Then Hereward, as he had promised, set fire to the three farms close to the Bruneswold; and all his outlawed friends, lurking in the forest, knew by that signal that Hereward was come again. So they cleansed out the old house: though they did not take down the heads from off the gable; and Torfrida went about it, and about it, and confessed that England was, after all, a pleasant place enough. And they were as happy, it may be, for a week or two, as ever they had been in their lives.

“And now,” said Torfrida, “while you see to your army, I must be doing; for I am a lady now, and mistress of great estates. So I must be seeing to the poor.”

“But you cannot speak their tongue.”

“Can I not? Do you think that in the face of coming to England and fighting here, and plotting here, and being, may be, an earl’s countess, I have not made Martin Lightfoot teach me your English tongue, till I can speak it as well as you? I kept that hidden as a surprise for you, that you might find out, when you most needed, how Torfrida loved you.”

“As if I had not found out already! O woman! woman! I verily believe that God made you alone, and left the Devil to make us butchers of men.”

Meanwhile went round through all the fens, and north into the Bruneswold, and away again to Lincoln and merry Sherwood, that Hereward was come again. And Gilbert of Ghent, keeping Lincoln Castle for the Conqueror, was perplexed in mind, and looked well to gates and bars and sentinels; for Hereward sent him at once a message, that forasmuch as he had forgotten his warning in Bruges street, and put a rascal cook into his mother’s manors, he should ride Odin’s horse on the highest ash in the Bruneswold.
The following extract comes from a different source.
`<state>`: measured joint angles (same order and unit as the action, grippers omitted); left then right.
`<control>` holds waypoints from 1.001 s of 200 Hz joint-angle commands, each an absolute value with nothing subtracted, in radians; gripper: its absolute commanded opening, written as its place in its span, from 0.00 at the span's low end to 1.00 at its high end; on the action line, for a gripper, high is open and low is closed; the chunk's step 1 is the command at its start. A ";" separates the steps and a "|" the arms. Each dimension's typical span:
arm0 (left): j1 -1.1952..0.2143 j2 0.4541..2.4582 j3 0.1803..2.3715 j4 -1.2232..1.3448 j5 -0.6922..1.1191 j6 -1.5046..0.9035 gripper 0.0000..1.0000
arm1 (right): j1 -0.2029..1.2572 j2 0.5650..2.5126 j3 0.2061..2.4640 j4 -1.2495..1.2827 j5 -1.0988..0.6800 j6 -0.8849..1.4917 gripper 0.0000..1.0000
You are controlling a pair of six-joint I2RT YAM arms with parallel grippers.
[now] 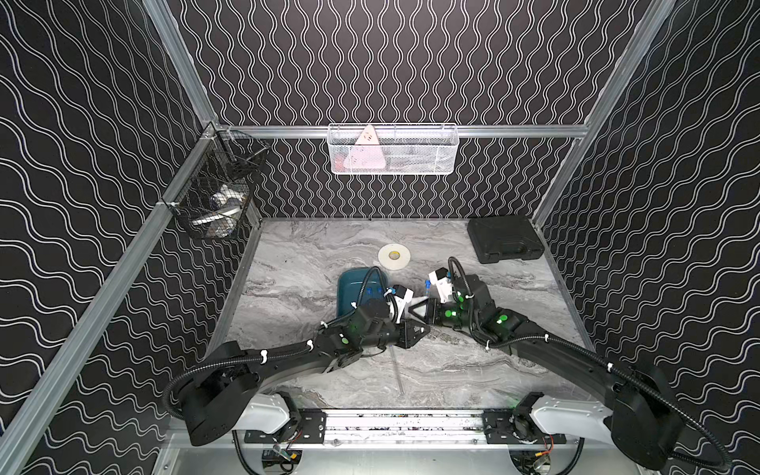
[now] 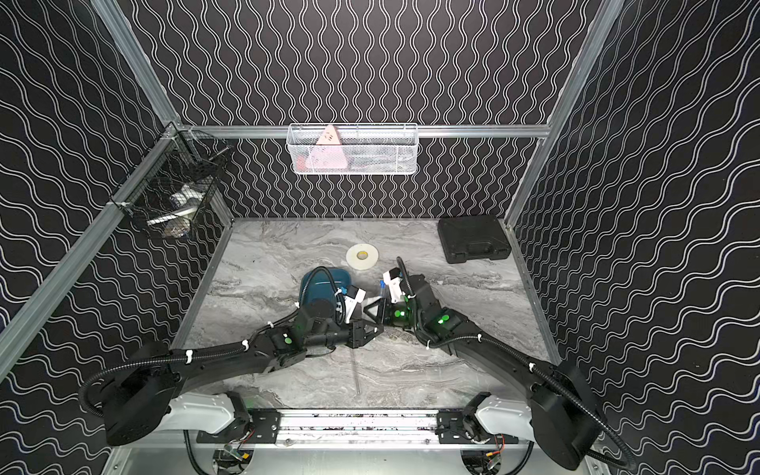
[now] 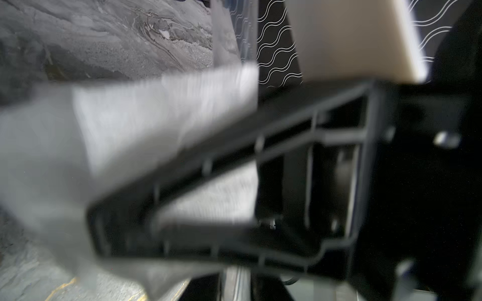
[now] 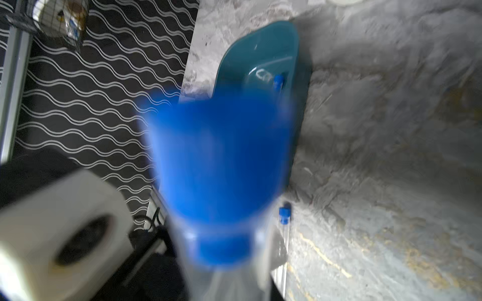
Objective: Wipe the exteriors of test tubes
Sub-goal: Wipe the dirt from the test tube.
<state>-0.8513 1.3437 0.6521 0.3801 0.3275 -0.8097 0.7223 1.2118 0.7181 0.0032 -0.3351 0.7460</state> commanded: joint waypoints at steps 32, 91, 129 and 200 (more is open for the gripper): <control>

On which Gilbert of Ghent, inquiring what Odin’s horse might be, and finding it to signify the ash-tree whereon, as sacred to Odin, thieves were hanged by Danes and Norse, made answer,—

That he Gilbert had not put his cook into Bourne, nor otherwise harmed Hereward or his. That Bourne had been seized by the king himself, together with Earl Morcar’s lands in those parts, as all men knew. That the said cook so pleased the king with a dish of stewed eel-pout, which he served up to him at Cambridge, and which the king had never eaten before, that the king begged the said cook of him Gilbert and took him away; and that after, so he heard, the said cook had begged the said manors of Bourne of the king, without the knowledge or consent of him Gilbert. That he therefore knew naught of the matter. That if Hereward meant to keep the king’s peace, he might live in Bourne till Doomsday, for aught he, Gilbert, cared. But that if he and his men meant to break the king’s peace, and attack Lincoln city, he Gilbert would nail their skins to the door of Lincoln Cathedral, as they used to do by the heathen Danes in old time. And that, therefore, they now understood each other.

At which Hereward laughed, and said that they had done that for many a year.

And now poured into Bourne from every side brave men and true,—some great holders dispossessed of their land; some the sons of holders who were not yet dispossessed; some Morcar’s men, some Edwin’s, who had been turned out by the king.